Is there a way to plot training and validation losses on the same graph with HuggingFace TrainerAPI?

Question

I am fine-tuning a HuggingFace transformer model (PyTorch version), using the HF Seq2SeqTrainingArguments & Seq2SeqTrainer, and I want to display in Tensorboard the train and validation losses (in the same chart).

As far as I understand in order to plot the two losses together I need to use the SummaryWriter. The HF Callbacks documenation describes a TensorBoardCallback function that can receive a tb_writer argument:

https://huggingface.co/docs/transformers/v4.21.1/en/main_classes/callback#transformers.integrations.TensorBoardCallback

However, I cannot figure out what is the right way to use it, if it is even supposed to be used with the Trainer API.

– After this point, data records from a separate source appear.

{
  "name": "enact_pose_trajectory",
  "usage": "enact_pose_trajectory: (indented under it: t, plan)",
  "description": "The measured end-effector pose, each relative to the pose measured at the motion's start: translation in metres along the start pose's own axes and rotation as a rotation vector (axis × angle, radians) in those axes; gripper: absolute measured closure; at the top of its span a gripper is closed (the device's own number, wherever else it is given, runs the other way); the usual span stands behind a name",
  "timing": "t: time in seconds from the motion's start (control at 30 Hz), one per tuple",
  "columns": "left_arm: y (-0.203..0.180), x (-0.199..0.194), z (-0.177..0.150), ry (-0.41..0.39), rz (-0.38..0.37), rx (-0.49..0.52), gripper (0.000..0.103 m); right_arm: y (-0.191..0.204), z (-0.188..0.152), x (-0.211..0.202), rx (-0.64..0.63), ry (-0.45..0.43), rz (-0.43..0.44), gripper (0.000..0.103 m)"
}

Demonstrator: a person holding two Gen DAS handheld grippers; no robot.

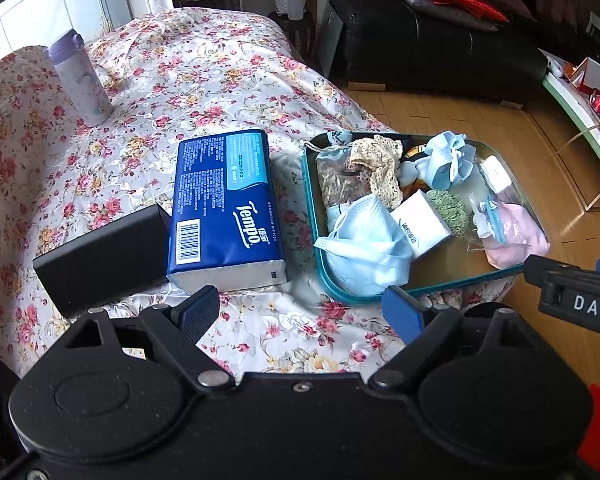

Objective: Organize soft objects

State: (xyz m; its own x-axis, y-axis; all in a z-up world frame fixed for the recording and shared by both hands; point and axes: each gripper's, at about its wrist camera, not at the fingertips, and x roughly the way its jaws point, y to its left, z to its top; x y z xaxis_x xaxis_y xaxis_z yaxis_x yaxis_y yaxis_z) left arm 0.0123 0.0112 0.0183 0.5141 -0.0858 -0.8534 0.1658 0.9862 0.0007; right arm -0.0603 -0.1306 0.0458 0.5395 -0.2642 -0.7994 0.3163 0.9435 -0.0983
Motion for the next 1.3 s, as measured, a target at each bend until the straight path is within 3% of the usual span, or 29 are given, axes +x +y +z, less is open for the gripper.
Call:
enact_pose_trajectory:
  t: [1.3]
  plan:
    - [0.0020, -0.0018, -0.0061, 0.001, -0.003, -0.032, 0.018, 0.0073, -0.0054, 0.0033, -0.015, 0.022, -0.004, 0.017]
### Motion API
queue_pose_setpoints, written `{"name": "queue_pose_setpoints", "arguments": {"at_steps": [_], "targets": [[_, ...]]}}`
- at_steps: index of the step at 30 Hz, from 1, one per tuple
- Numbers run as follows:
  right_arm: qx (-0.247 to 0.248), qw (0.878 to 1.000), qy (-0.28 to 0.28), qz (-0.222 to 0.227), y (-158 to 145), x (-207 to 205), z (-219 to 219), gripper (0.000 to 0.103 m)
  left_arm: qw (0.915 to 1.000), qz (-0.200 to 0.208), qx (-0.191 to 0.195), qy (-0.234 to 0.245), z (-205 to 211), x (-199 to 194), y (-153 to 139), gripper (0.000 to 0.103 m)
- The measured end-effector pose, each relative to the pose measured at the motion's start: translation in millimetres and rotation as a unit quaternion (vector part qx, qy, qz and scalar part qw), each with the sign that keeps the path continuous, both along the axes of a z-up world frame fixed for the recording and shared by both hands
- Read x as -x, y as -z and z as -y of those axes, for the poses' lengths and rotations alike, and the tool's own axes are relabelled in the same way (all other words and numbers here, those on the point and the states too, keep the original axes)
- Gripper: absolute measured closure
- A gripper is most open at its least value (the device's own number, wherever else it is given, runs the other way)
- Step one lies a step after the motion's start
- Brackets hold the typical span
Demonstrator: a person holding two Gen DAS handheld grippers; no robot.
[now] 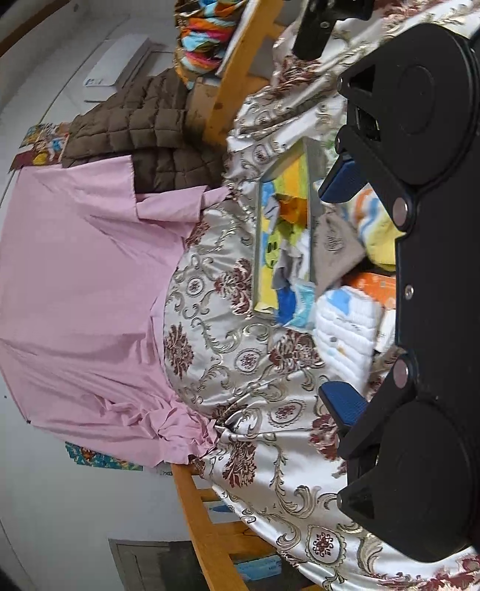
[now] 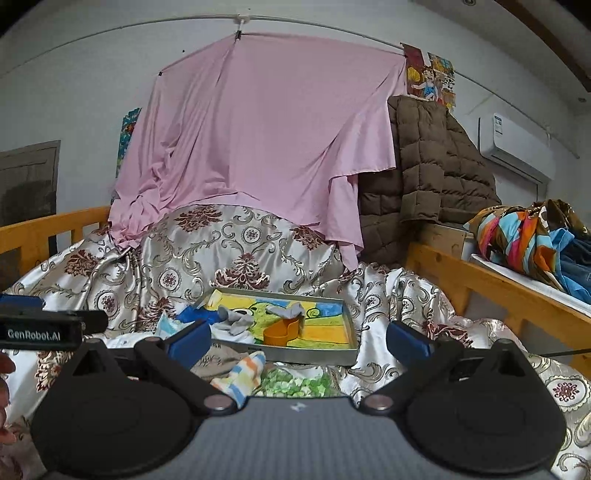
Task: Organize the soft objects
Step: 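Move both tools back over the pile of soft items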
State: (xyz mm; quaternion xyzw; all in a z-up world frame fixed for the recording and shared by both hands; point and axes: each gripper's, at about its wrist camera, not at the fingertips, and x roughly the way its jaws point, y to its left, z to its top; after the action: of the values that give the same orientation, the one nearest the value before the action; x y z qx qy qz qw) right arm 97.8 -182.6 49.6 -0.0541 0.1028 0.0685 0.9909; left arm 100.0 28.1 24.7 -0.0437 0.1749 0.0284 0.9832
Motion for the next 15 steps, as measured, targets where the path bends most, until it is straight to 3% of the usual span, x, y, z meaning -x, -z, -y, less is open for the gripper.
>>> {"name": "queue_pose_setpoints", "arguments": {"at_steps": [15], "targets": [[0.022, 0.999, -0.032, -0.028, 34.8, 28.9, -2.0, 0.000, 0.9972, -0.054, -0.037, 0.038, 4.7, 8.5, 30.3, 0.001]]}}
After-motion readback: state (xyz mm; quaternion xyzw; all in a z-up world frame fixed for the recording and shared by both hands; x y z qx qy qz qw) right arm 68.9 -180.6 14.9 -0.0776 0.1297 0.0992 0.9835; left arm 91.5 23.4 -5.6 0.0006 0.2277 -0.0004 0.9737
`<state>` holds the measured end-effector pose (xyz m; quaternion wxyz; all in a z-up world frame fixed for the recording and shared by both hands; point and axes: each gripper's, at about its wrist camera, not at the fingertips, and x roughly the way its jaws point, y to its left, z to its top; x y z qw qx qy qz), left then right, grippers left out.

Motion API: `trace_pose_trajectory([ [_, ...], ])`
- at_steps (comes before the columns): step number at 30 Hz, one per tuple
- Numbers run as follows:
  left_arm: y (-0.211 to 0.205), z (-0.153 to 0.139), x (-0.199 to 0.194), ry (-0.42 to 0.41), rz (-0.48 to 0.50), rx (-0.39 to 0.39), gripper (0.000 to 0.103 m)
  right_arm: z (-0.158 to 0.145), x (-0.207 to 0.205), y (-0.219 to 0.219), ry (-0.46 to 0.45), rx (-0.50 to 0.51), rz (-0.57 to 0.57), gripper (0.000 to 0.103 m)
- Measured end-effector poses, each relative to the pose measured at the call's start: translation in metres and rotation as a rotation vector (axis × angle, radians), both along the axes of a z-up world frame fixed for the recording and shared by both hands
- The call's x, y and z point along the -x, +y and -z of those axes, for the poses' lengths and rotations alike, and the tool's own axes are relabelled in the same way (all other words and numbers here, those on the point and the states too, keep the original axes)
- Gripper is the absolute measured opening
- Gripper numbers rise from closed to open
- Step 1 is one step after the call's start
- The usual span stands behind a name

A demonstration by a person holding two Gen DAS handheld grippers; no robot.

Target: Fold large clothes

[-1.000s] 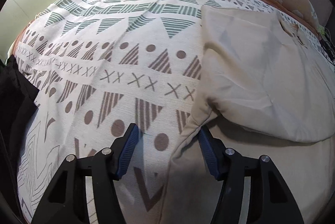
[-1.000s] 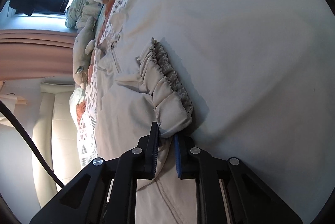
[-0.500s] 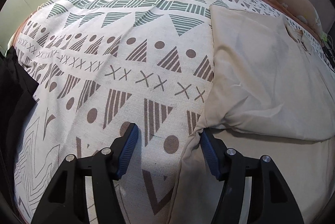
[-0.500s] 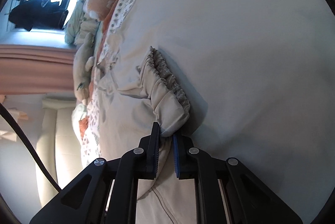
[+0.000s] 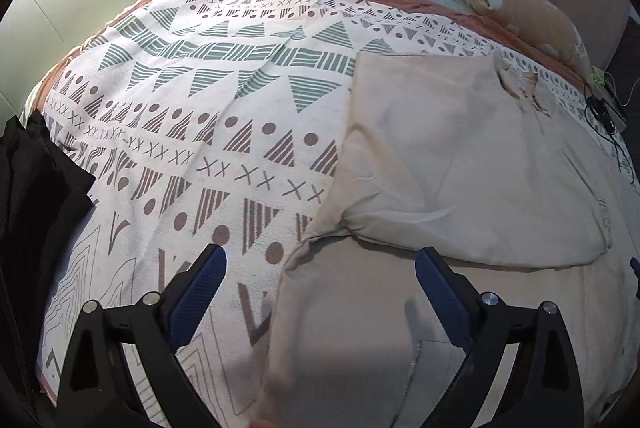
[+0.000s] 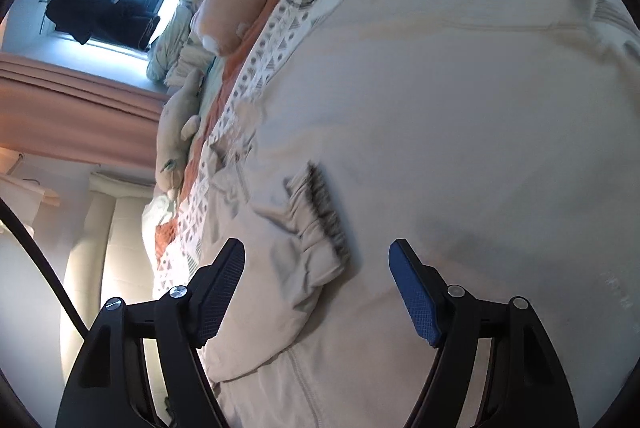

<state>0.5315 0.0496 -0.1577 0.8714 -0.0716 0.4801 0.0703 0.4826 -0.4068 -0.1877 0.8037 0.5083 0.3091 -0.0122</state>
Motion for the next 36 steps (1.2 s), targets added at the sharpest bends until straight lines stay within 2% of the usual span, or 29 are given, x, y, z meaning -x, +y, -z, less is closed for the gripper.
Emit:
trace_pose_trajectory([
  [6,-0.045,-0.024,-0.003,-0.051,0.053,0.017,0.097,-0.011,0.009,-0.026,0.022,0.177,0.091,0.073],
  [14,-0.122,-0.041,-0.012,-0.109,0.168,-0.010,0.097,-0.017,0.014,-0.043,0.012,0.301,0.180,0.073],
  [18,-0.156,-0.041,-0.015,-0.140,0.234,0.034,0.097,-0.016,0.049,-0.059,0.005,0.286,0.237,0.073],
  [25,-0.206,-0.032,-0.021,-0.168,0.290,0.085,0.097,-0.011,0.081,-0.086,0.024,0.288,0.343,0.073],
  [29,-0.217,-0.022,-0.026,-0.161,0.283,0.080,0.097,-0.010,0.094,-0.096,0.057,0.314,0.380,0.067],
  [36,-0.210,-0.001,-0.031,-0.137,0.256,0.140,0.096,-0.002,0.092,-0.108,0.110,0.342,0.401,0.058],
])
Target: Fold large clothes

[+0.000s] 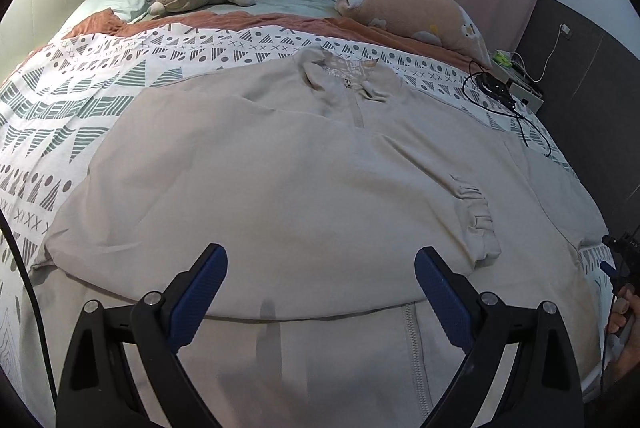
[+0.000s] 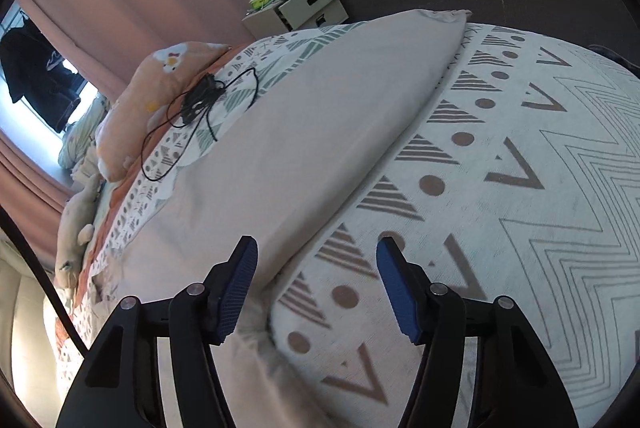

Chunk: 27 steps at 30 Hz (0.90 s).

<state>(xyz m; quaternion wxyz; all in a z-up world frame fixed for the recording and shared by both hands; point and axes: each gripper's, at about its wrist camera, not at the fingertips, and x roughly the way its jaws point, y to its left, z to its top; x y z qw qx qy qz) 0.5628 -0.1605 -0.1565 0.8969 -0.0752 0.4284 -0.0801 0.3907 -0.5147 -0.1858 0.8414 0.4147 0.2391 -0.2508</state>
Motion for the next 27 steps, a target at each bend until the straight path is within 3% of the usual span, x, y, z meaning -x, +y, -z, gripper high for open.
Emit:
trace_pose_trajectory([
  [11,0.021,0.011,0.000,0.028,-0.022,0.055,0.096,0.020,-0.030,-0.030,0.020,-0.026,0.013,0.045],
  [12,0.021,0.013,0.000,0.034,-0.020,0.058,0.096,0.022,-0.032,-0.034,0.006,-0.028,0.008,0.039],
  [15,0.022,0.014,-0.001,0.038,-0.017,0.062,0.096,0.034,-0.033,-0.045,-0.026,-0.069,-0.014,0.002],
  [23,0.028,0.008,0.003,0.019,-0.025,0.089,0.096,0.006,-0.021,-0.031,-0.129,0.026,-0.023,0.000],
  [27,0.037,0.006,0.005,0.013,-0.043,0.125,0.096,0.013,-0.020,-0.035,-0.117,-0.034,-0.029,0.000],
])
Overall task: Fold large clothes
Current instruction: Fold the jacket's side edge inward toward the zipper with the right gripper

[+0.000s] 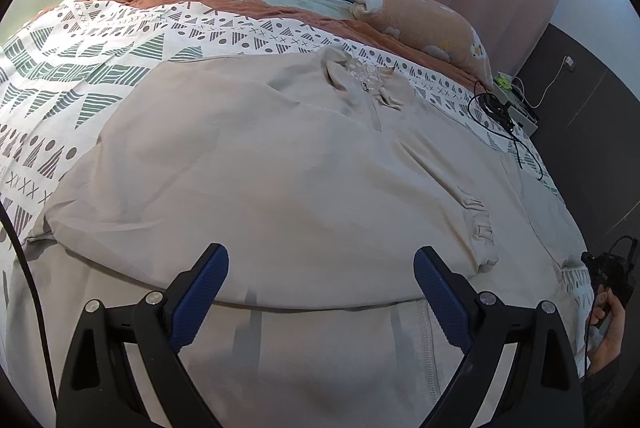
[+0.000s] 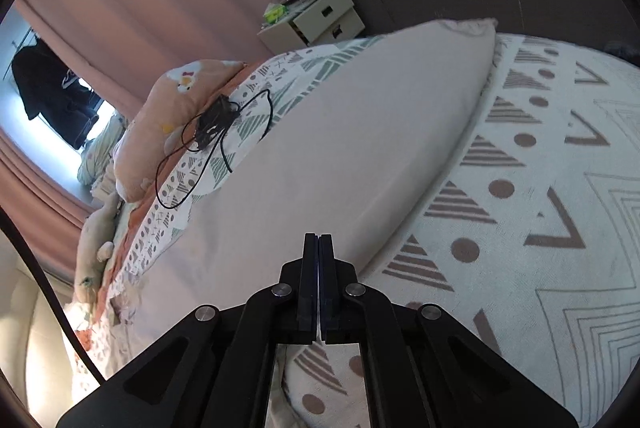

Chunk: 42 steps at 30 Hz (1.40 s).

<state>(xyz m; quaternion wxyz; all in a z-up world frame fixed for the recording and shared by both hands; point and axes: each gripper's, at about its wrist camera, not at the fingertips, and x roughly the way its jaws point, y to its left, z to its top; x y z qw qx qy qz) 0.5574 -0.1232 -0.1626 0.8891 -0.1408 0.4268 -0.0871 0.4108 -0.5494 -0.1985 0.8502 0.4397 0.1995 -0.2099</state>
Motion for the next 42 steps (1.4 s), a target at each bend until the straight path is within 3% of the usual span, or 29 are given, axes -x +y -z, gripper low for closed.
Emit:
trace_pose_trajectory([
  [5,0.002,0.000,-0.002,0.002,-0.018,0.011,0.096,0.007,0.001,-0.013,0.042,-0.029,0.023,0.001],
  [6,0.002,0.000,-0.003,0.003,-0.019,0.014,0.096,0.008,0.002,-0.016,0.045,-0.032,0.031,0.009],
  [8,0.000,0.001,-0.003,0.004,-0.017,0.011,0.096,0.010,0.004,-0.022,0.050,-0.050,0.043,0.044],
  [9,0.000,0.001,-0.003,0.005,-0.016,0.007,0.096,0.012,0.004,-0.024,0.045,-0.059,0.048,0.074],
  [10,0.000,0.002,-0.003,0.006,-0.015,0.004,0.096,0.013,0.007,-0.026,0.021,-0.068,0.053,0.079],
  [17,-0.004,0.007,-0.005,0.017,-0.009,-0.015,0.096,0.033,0.013,-0.043,-0.065,-0.119,0.073,0.075],
  [19,-0.006,0.009,-0.006,0.022,-0.005,-0.019,0.096,0.038,0.012,-0.050,-0.050,-0.120,0.092,0.047],
  [22,-0.007,0.011,-0.008,0.031,0.001,-0.023,0.096,0.049,0.009,-0.060,-0.055,-0.154,0.117,0.031],
  [24,-0.007,0.012,-0.007,0.033,0.004,-0.026,0.096,0.051,0.003,-0.066,-0.065,-0.155,0.114,0.028],
  [27,-0.006,0.011,-0.007,0.033,0.003,-0.015,0.096,0.052,-0.005,-0.068,-0.045,-0.150,0.113,0.004],
  [30,-0.005,0.008,-0.006,0.024,0.000,-0.001,0.096,0.038,-0.004,-0.058,-0.058,-0.095,0.109,0.001],
  [35,-0.002,0.002,-0.002,0.009,-0.006,0.029,0.096,-0.011,0.000,-0.028,-0.131,0.035,0.031,0.001],
  [42,0.000,-0.006,0.002,-0.008,-0.001,0.069,0.096,-0.053,0.012,0.027,-0.241,0.075,-0.107,0.001],
])
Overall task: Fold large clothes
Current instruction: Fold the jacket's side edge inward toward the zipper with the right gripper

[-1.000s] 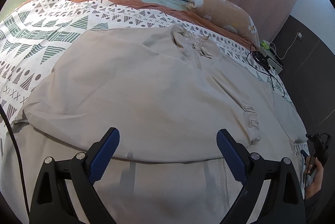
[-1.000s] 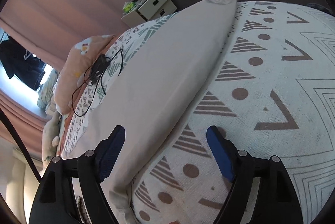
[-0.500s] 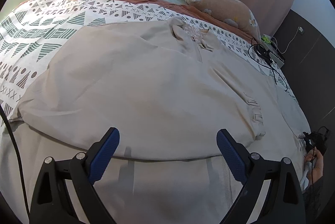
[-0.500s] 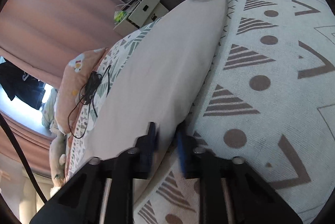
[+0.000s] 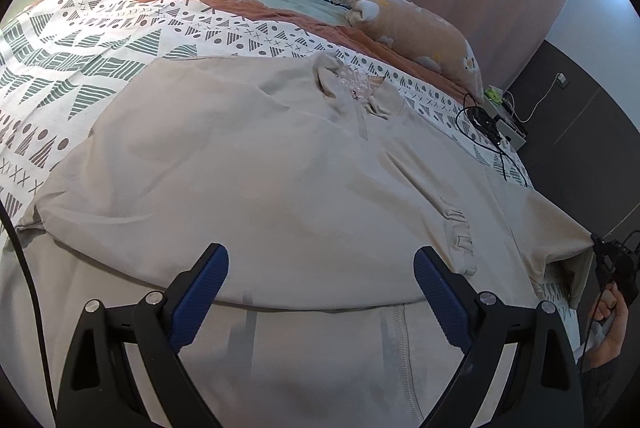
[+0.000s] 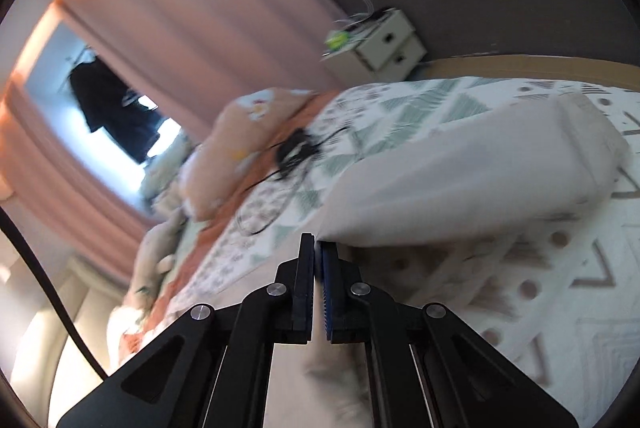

My code looks something like this:

args = Seq2SeqTrainingArguments(
    output_dir=output_dir,
    evaluation_strategy='epoch',
    learning_rate= 1e-5,
    per_device_train_batch_size=batch_size,
    per_device_eval_batch_size=batch_size,
    weight_decay=0.01,
    save_total_limit=3,
    num_train_epochs=num_train_epochs,
    predict_with_generate=True,
    logging_steps=logging_steps,
    report_to='tensorboard',
    push_to_hub=False,  
)

trainer = Seq2SeqTrainer(
    model,
    args,
    train_dataset=tokenized_train_data,
    eval_dataset=tokenized_val_data,
    data_collator=data_collator,
    tokenizer=tokenizer,
    compute_metrics=compute_metrics,
)

I would assume I should include the callback to TensorBoard in the trainer, e.g.,

callbacks = [TensorBoardCallback(tb_writer=tb_writer)]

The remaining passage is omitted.